En réponse à la déclaration de guerre, le tsar Nicolas II renomma sa capitale. De fait, « Sankt Peterburg » semblait trop allemand et la ville devint Petrograd – de consonnance beaucoup plus russe. Bien sûr, le cauchemar de la Russie du 20ème siècle ne faisait que commencer. La guerre mondiale mènerait à la révolution et à une sanglante guerre civile.
Mais ce que je trouve le plus remarquable à propos de la Saint-Pétersbourg de 1914, c’est qu’à ce moment précis de son histoire – à la veille d’un changement cataclysmique – la Russie d’alors venait d’atteindre un sommet créatif. Les artistes, les compositeurs, même les joueurs d’échecs, avaient décidé que tout allait bien, expérimentant comme jamais auparavant avec les mots, les sons, les couleurs et les combinaisons. »

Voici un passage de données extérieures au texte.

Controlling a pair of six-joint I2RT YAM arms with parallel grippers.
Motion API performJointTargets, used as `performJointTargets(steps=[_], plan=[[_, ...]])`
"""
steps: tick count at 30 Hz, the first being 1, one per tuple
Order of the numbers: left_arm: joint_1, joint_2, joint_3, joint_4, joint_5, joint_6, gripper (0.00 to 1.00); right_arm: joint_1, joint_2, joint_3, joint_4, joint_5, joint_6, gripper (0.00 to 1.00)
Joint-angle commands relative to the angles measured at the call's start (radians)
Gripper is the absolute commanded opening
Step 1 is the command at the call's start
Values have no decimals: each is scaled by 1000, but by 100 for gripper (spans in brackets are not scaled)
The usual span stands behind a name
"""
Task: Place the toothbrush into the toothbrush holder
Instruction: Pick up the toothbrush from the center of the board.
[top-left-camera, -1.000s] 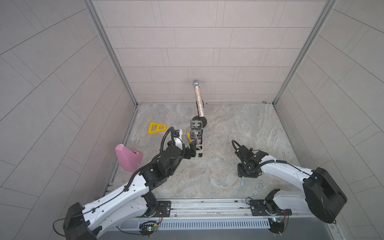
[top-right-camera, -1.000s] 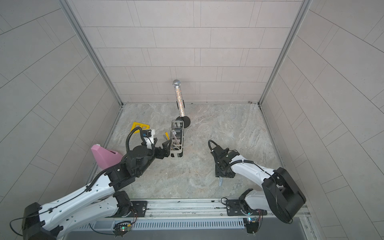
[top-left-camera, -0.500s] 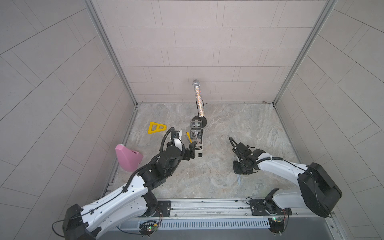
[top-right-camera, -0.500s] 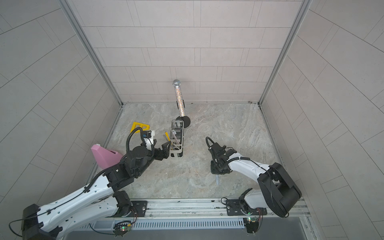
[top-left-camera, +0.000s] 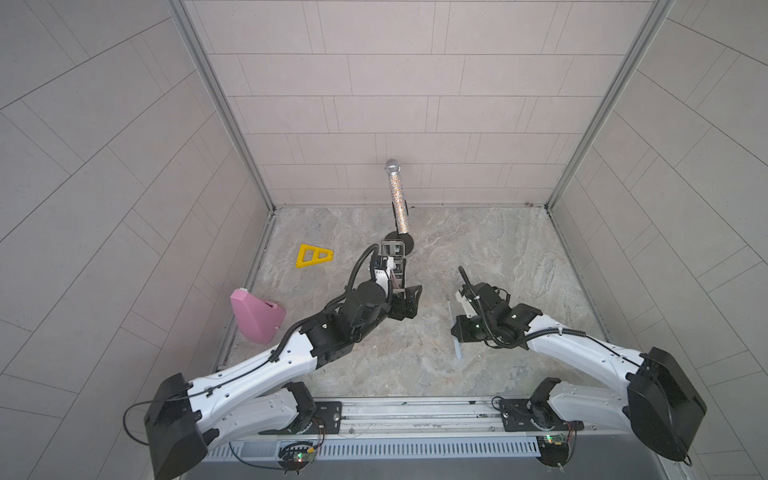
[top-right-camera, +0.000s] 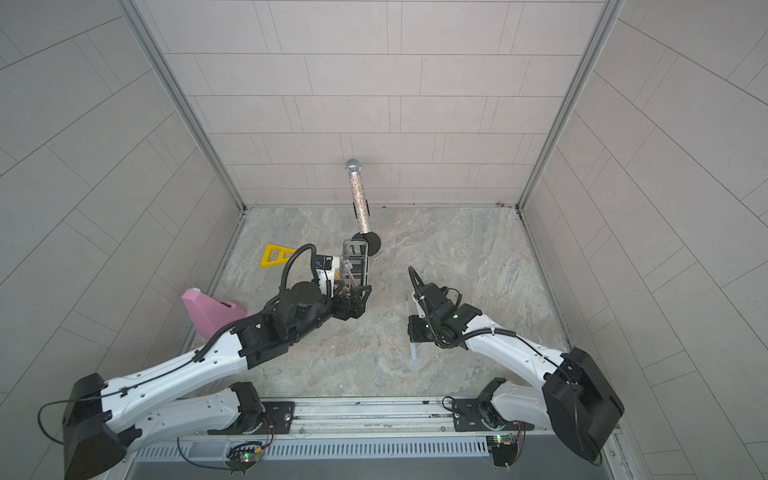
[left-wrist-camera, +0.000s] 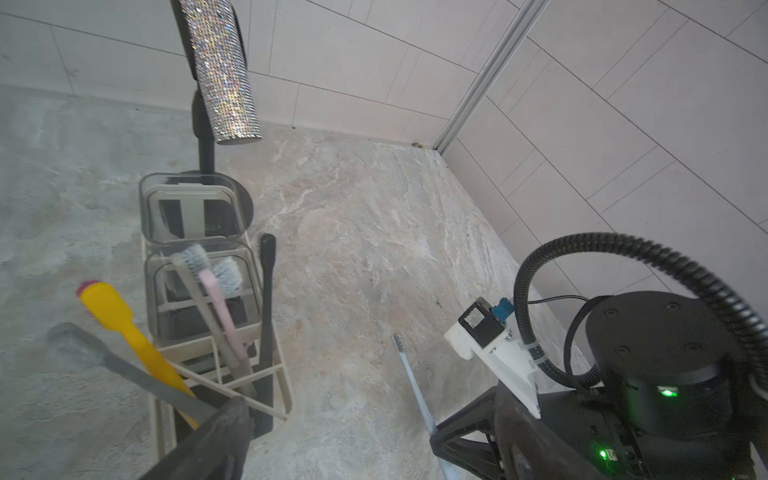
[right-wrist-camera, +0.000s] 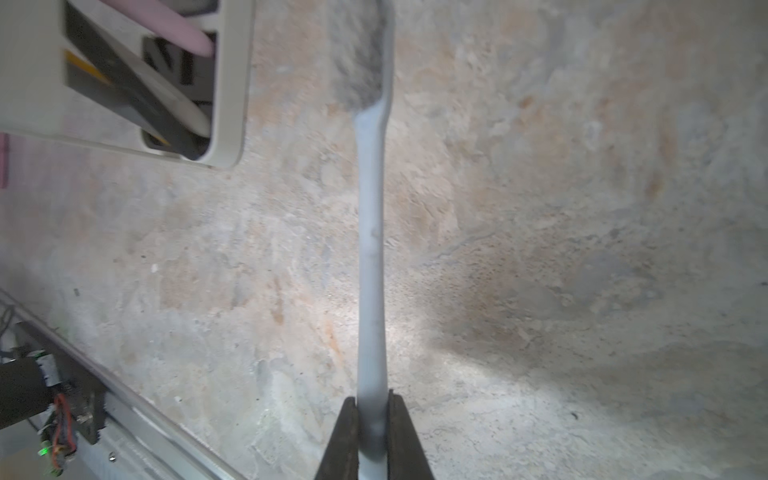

Deux semaines plus tard, mon périple me conduisit à Moscou qui s’est fait très belle pour accueillir en juin les amateurs de foot du monde entier. Là également j’ai tenté de trouver quelque lieu dont les murs ont vu les plus grands joueurs. C’est comme ça que, non loin de la Place rouge, je suis tombé sur la Maison centrale des échecs de Moscou, au 14 boulevard Gogolevski ouverte depuis 2014 seulement. Lorsque je pousse la porte de cet impressionnant bâtiment dont le hall est pratiquement vide, un homme est debout près de son bureau. Je m’approche timidement et lui demande en anglais si on peut visiter. Sans dire un mot, il va chercher dans un tiroir une feuille qu’il me remet. On y explique que le musée est ouvert seulement les mardis et jeudis et pour les groupes seulement. Il est samedi et mardi je prends l’avion en direction du Cercle d’échecs de Hull. Une chose que j’ai remarquée en Russie est que l’anglais est très peu parlé même dans les endroits touristiques comme les musées. Mais avant de repartir penaud, une porte donnant sur le hall me permit d’apercevoir une trentaine de joueurs, dont la moyenne d’âge m’apparut assez élevée, participant à ce qui semblait être un tournoi local. Ce fut tout ce que je pus voir de ce musée. Mais je suis tout de même parvenu à trouver cet article fort intéressant qui nous permet d’en faire la visite virtuelle :
http://lecafedelaregence.blogspot.com/2017/08/voyage-en-russie-2eme-partie-le-musee.html
Ainsi que cet article sur Andrei Filatov, président de la Fédération russe des échecs où il parle du musée et de l’importance de développer les échecs chez les enfants :
http://www.russieinfo.com/la-renaissance-des-echecs-en-russie-22-2017-12-19
Quelques jours plus tard je prenais l’avion en direction de Gatineau où se déroulait la dernière partie de notre championnat. Je me levai ce jour-là à 20h la veille de la partie (soit 4h du matin mardi 22 mai heure de Moscou). Je me disais qu’en partant 24 heures à l’avance j’aurais peut-être la chance d’assister au moins à la fin des parties. Et malheureusement non. Après une journée de près de 27 heures, je posai mes valises chez moi à 23 heures, fourbu, et me suis dit qu’il était probablement trop tard de toute façon! Félicitations à notre nouveau champion Michel Desjardins, au gagnant du Réserve Daniel Raymond et à tous les participants!
En terminant, je voudrais mentionner que j’ai fait ce tour avec la compagnie Lambert de Québec. Ce fut un voyage fantastique que je recommande à tous ceux d’entre vous qui voudraient découvrir ce merveilleux pays!